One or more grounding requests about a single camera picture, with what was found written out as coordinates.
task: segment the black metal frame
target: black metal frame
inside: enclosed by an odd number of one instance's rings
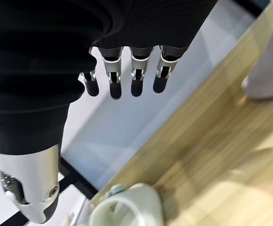
[[[88,199],[92,199],[98,190],[92,186],[77,170],[75,170],[63,157],[60,159],[60,172],[64,178],[59,182],[59,192],[64,191],[69,185],[74,185]],[[29,220],[21,213],[17,212],[0,226],[24,226]]]

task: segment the metal screw
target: metal screw
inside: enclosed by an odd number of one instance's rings
[[[50,191],[50,197],[52,197],[53,195],[55,195],[55,193],[58,191],[58,185],[56,185],[55,187],[53,187],[53,189]]]

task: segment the wooden surface
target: wooden surface
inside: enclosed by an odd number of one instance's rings
[[[273,101],[241,90],[272,30],[270,5],[92,202],[116,183],[144,182],[159,191],[168,226],[273,226]]]

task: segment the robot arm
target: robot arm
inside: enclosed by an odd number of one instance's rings
[[[121,97],[120,57],[132,53],[131,92],[139,96],[150,52],[161,57],[162,92],[217,0],[0,0],[0,175],[6,196],[36,223],[55,211],[59,151],[71,102],[84,86],[98,94],[99,47],[110,92]]]

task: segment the black fingertip
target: black fingertip
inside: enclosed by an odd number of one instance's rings
[[[96,97],[99,94],[99,87],[97,80],[90,80],[85,82],[86,90],[89,95]]]
[[[164,77],[155,77],[154,79],[154,83],[153,83],[153,90],[156,92],[156,93],[161,93],[162,91],[165,90],[165,87],[166,87],[166,84],[167,84],[167,80],[166,78]]]
[[[131,82],[131,94],[134,97],[139,97],[143,91],[143,81],[141,80],[132,80]]]
[[[113,82],[110,84],[110,95],[113,99],[119,99],[122,95],[121,83]]]

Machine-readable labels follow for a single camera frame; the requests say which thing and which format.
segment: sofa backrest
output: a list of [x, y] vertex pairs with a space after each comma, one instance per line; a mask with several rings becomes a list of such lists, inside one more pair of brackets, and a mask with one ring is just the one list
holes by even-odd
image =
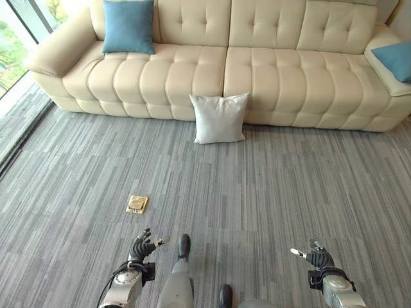
[[229, 45], [295, 49], [306, 0], [232, 0]]
[[[152, 35], [165, 44], [361, 54], [376, 24], [377, 1], [155, 0]], [[91, 19], [104, 40], [103, 0], [92, 0]]]
[[343, 1], [307, 0], [297, 49], [364, 52], [377, 21], [376, 0]]
[[[97, 39], [104, 40], [103, 0], [92, 0], [90, 9]], [[230, 9], [231, 0], [155, 0], [153, 42], [227, 47]]]
[[232, 0], [229, 45], [363, 53], [377, 0]]

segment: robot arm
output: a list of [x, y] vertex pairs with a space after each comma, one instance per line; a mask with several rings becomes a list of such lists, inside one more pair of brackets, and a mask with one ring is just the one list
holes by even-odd
[[99, 308], [134, 308], [136, 299], [147, 281], [155, 278], [155, 263], [143, 263], [144, 258], [149, 256], [155, 249], [168, 243], [169, 237], [165, 237], [151, 243], [148, 237], [151, 235], [147, 228], [137, 236], [132, 245], [128, 260], [114, 271], [107, 282], [104, 290], [109, 287]]
[[316, 240], [310, 240], [311, 252], [304, 253], [292, 248], [291, 252], [311, 263], [319, 271], [308, 271], [311, 289], [322, 291], [324, 300], [332, 308], [366, 308], [361, 296], [356, 292], [354, 282], [343, 270], [334, 266], [328, 251]]

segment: sofa
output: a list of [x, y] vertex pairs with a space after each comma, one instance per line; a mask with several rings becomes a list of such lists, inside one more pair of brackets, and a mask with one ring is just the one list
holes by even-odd
[[384, 132], [411, 113], [372, 49], [400, 40], [377, 0], [156, 0], [154, 55], [102, 53], [103, 0], [67, 21], [30, 62], [64, 110], [194, 121], [189, 94], [249, 92], [244, 122]]

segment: small box
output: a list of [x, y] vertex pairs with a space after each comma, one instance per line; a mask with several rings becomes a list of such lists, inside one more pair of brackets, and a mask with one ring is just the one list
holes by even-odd
[[126, 212], [142, 214], [147, 206], [148, 197], [131, 196], [128, 202]]

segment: throw pillow
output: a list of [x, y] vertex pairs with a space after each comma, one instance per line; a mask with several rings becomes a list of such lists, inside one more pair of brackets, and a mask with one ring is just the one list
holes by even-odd
[[411, 40], [371, 51], [398, 81], [411, 83]]
[[249, 93], [228, 98], [190, 94], [197, 134], [194, 143], [232, 142], [245, 139], [242, 128]]
[[154, 1], [104, 1], [104, 53], [154, 54], [152, 40]]

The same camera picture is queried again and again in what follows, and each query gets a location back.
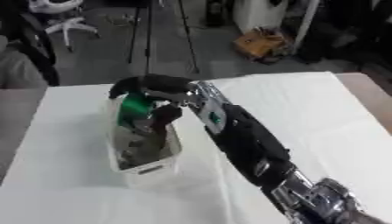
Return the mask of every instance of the black robotic arm segment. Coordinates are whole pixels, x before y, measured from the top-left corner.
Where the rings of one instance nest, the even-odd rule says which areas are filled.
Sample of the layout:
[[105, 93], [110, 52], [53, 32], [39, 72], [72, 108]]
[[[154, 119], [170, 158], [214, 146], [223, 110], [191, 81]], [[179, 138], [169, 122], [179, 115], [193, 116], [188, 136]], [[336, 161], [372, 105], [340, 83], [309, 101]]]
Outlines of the black robotic arm segment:
[[241, 106], [222, 108], [226, 126], [217, 135], [206, 129], [211, 138], [249, 182], [266, 189], [279, 186], [294, 169], [289, 152]]

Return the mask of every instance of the black chair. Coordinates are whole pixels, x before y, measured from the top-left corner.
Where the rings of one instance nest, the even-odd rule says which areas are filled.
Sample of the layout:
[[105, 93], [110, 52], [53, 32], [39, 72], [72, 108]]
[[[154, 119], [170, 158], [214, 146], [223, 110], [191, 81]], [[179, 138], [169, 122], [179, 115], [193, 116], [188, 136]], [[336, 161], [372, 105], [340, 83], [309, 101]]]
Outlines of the black chair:
[[31, 60], [49, 86], [58, 86], [60, 78], [54, 68], [56, 55], [52, 42], [26, 5], [22, 1], [0, 0], [0, 34]]

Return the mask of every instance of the floor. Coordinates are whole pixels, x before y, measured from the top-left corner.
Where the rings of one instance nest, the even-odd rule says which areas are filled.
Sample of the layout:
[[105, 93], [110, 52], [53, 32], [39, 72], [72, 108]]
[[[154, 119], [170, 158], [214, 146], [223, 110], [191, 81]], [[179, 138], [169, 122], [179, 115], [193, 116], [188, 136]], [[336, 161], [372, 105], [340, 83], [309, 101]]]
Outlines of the floor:
[[[269, 66], [251, 62], [232, 47], [232, 41], [240, 35], [234, 25], [221, 28], [203, 27], [201, 20], [205, 1], [183, 1], [191, 26], [200, 73], [193, 73], [178, 4], [174, 0], [164, 1], [164, 8], [157, 3], [154, 5], [150, 66], [152, 73], [208, 80], [245, 74], [345, 71], [342, 65], [331, 61], [322, 61], [312, 66], [290, 58]], [[142, 12], [141, 26], [137, 32], [134, 61], [128, 64], [126, 59], [132, 27], [114, 26], [109, 23], [107, 16], [118, 17], [123, 13], [133, 15], [134, 10], [108, 7], [102, 0], [87, 0], [86, 4], [87, 22], [99, 29], [101, 38], [96, 39], [93, 35], [73, 31], [71, 39], [74, 52], [70, 53], [62, 43], [61, 34], [52, 35], [59, 58], [57, 68], [60, 72], [61, 84], [68, 86], [113, 83], [125, 77], [142, 75], [145, 63], [146, 12]]]

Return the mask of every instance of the white plastic basket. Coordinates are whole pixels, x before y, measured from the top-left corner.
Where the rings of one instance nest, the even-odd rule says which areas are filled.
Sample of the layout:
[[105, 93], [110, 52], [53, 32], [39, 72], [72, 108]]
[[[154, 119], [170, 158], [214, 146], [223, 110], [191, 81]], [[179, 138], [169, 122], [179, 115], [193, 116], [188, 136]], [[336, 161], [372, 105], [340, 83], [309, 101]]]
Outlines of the white plastic basket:
[[117, 159], [117, 150], [114, 148], [114, 134], [117, 125], [117, 117], [120, 105], [123, 98], [117, 98], [113, 101], [108, 101], [105, 108], [105, 116], [107, 117], [107, 146], [108, 157], [110, 160], [111, 168], [114, 172], [121, 173], [125, 182], [129, 187], [151, 186], [164, 182], [169, 177], [176, 174], [176, 160], [181, 152], [181, 145], [177, 137], [175, 129], [172, 125], [167, 125], [167, 144], [171, 155], [169, 157], [161, 158], [158, 161], [139, 165], [127, 170], [121, 170], [120, 164]]

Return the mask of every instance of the white chair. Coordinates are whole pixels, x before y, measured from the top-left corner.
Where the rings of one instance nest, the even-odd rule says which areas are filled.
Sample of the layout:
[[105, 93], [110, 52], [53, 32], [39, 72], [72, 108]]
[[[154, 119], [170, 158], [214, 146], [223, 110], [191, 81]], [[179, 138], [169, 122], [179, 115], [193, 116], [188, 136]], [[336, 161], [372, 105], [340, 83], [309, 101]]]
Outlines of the white chair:
[[[78, 10], [82, 3], [83, 0], [68, 0], [64, 3], [53, 3], [51, 0], [29, 0], [29, 9], [33, 13], [54, 15]], [[45, 31], [48, 34], [63, 31], [66, 48], [69, 52], [72, 52], [73, 48], [71, 47], [68, 34], [70, 29], [93, 32], [96, 37], [99, 37], [98, 30], [91, 25], [83, 24], [82, 22], [84, 20], [84, 17], [65, 18], [50, 25], [45, 29]]]

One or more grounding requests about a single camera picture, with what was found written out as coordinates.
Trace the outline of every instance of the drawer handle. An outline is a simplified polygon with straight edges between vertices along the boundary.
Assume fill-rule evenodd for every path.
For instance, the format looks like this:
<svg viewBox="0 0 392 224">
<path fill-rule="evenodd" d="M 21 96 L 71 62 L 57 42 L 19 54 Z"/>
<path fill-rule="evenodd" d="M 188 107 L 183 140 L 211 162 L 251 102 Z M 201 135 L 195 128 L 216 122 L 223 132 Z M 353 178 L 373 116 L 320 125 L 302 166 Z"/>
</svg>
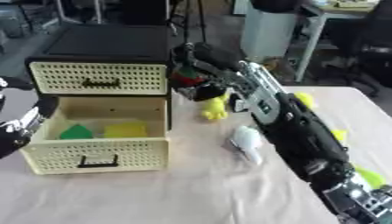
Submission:
<svg viewBox="0 0 392 224">
<path fill-rule="evenodd" d="M 86 164 L 88 157 L 82 156 L 81 161 L 78 164 L 78 168 L 102 168 L 102 167 L 117 167 L 118 166 L 118 156 L 115 154 L 113 157 L 113 162 L 110 164 Z"/>
<path fill-rule="evenodd" d="M 81 85 L 85 88 L 119 88 L 120 87 L 120 79 L 115 79 L 112 82 L 105 82 L 105 81 L 91 81 L 90 78 L 86 78 Z"/>
</svg>

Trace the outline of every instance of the white cloth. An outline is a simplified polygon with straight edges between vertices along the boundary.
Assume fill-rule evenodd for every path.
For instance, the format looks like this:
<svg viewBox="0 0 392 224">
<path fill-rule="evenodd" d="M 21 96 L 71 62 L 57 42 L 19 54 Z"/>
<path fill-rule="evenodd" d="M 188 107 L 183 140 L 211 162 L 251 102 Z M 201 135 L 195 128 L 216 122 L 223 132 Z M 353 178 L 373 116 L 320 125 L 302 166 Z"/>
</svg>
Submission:
<svg viewBox="0 0 392 224">
<path fill-rule="evenodd" d="M 392 182 L 392 120 L 347 87 L 294 87 L 316 112 L 348 130 L 353 161 Z M 338 223 L 268 143 L 251 168 L 226 139 L 246 113 L 215 123 L 200 105 L 175 97 L 170 165 L 164 171 L 37 176 L 22 156 L 0 161 L 0 223 L 7 224 L 332 224 Z"/>
</svg>

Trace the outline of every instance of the trash bin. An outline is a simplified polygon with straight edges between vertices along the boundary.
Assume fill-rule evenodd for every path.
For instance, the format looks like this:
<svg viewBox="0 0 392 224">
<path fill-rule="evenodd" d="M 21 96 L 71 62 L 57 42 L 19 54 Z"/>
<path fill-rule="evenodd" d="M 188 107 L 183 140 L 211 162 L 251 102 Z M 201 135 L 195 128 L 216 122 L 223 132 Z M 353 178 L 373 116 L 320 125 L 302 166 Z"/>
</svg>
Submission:
<svg viewBox="0 0 392 224">
<path fill-rule="evenodd" d="M 289 5 L 274 8 L 273 5 L 271 3 L 267 5 L 270 6 L 267 8 L 273 11 L 283 11 L 284 8 L 290 8 Z M 263 62 L 267 58 L 283 57 L 291 42 L 297 19 L 297 14 L 293 10 L 285 13 L 271 13 L 257 9 L 250 2 L 241 36 L 241 49 L 248 59 L 254 62 Z"/>
</svg>

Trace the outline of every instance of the perforated panel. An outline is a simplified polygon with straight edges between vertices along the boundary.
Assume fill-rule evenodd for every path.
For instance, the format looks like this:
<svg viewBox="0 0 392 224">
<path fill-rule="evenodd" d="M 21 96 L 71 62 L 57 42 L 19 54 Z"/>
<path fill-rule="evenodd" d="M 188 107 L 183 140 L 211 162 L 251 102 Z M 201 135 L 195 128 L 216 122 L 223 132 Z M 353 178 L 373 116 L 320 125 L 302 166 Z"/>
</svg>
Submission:
<svg viewBox="0 0 392 224">
<path fill-rule="evenodd" d="M 44 94 L 165 95 L 165 65 L 32 62 Z"/>
<path fill-rule="evenodd" d="M 161 170 L 167 166 L 168 145 L 161 138 L 55 142 L 33 144 L 22 150 L 37 174 L 147 171 Z M 118 166 L 111 167 L 115 157 Z M 91 165 L 103 167 L 90 168 Z"/>
</svg>

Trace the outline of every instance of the yellow duck toy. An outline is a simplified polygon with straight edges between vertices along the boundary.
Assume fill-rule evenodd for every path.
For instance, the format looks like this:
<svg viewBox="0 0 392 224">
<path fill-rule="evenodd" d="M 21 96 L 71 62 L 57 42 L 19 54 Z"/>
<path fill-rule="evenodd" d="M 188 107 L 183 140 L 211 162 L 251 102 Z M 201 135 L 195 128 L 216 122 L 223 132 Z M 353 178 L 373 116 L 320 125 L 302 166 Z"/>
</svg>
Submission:
<svg viewBox="0 0 392 224">
<path fill-rule="evenodd" d="M 229 94 L 223 94 L 206 101 L 201 115 L 210 121 L 227 118 L 228 112 L 225 110 L 225 105 L 228 101 L 228 97 Z"/>
</svg>

★ ★ ★

**Prompt**
Every line where "boundary" appears must be returned from the listing above.

**Result for this task**
Trace the outline of every instance of the drawer handle. An outline is a simplified polygon with straight edges between vertices along the boundary.
Trace the outline of every instance of the white cloth. An outline is a simplified polygon with straight edges between vertices along the boundary.
Trace the outline of every instance of the trash bin. An outline is a simplified polygon with straight edges between vertices along the boundary.
Trace the outline of every instance of the perforated panel. An outline is a simplified polygon with straight edges between vertices along the boundary.
Trace the outline of every instance of the yellow duck toy. An outline is a simplified polygon with straight edges between vertices along the boundary.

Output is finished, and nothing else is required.